• What the task asks
Where the string "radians" occurs in the material below, report the whole line.

• Supplied data
::::::

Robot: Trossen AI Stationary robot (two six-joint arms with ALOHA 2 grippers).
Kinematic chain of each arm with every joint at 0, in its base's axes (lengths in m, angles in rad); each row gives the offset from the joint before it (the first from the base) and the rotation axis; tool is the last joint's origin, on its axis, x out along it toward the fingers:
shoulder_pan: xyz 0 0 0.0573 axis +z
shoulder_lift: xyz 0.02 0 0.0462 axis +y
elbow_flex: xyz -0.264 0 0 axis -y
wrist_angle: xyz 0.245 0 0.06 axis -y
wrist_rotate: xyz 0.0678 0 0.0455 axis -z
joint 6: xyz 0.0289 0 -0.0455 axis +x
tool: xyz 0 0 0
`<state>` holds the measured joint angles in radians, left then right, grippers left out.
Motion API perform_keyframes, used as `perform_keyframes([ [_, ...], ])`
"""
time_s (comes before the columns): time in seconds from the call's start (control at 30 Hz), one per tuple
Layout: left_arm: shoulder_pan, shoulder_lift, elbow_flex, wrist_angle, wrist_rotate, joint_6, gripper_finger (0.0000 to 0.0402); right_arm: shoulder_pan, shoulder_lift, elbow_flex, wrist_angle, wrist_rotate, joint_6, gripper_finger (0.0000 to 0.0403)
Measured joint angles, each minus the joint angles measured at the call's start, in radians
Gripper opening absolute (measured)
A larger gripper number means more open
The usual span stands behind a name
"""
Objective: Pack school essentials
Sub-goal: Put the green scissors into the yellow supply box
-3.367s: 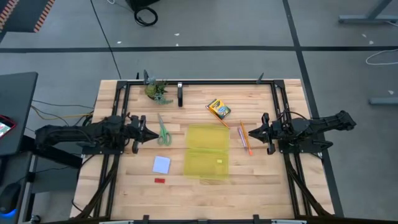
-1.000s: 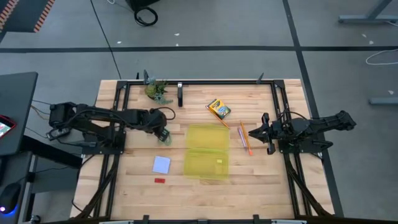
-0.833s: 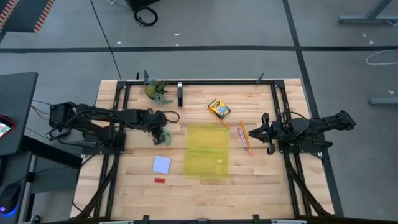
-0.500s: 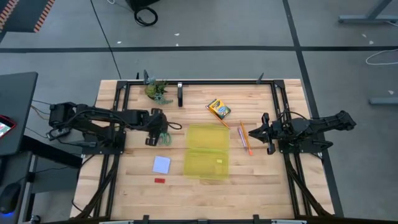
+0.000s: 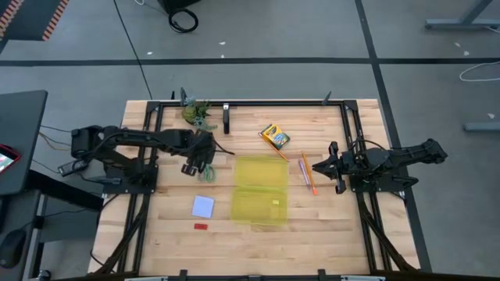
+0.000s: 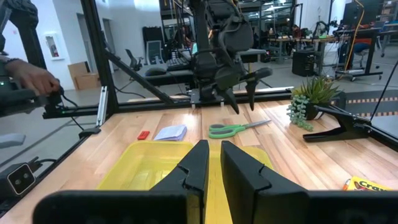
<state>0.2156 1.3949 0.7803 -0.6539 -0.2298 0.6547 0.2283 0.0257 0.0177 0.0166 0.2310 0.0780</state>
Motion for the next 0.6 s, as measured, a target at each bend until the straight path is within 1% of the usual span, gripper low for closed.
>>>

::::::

• Written reply
`<state>` holds the measured joint angles in radians, left then right, grippers left out.
Measured joint angles, each minus the joint angles measured at the call's start, in radians

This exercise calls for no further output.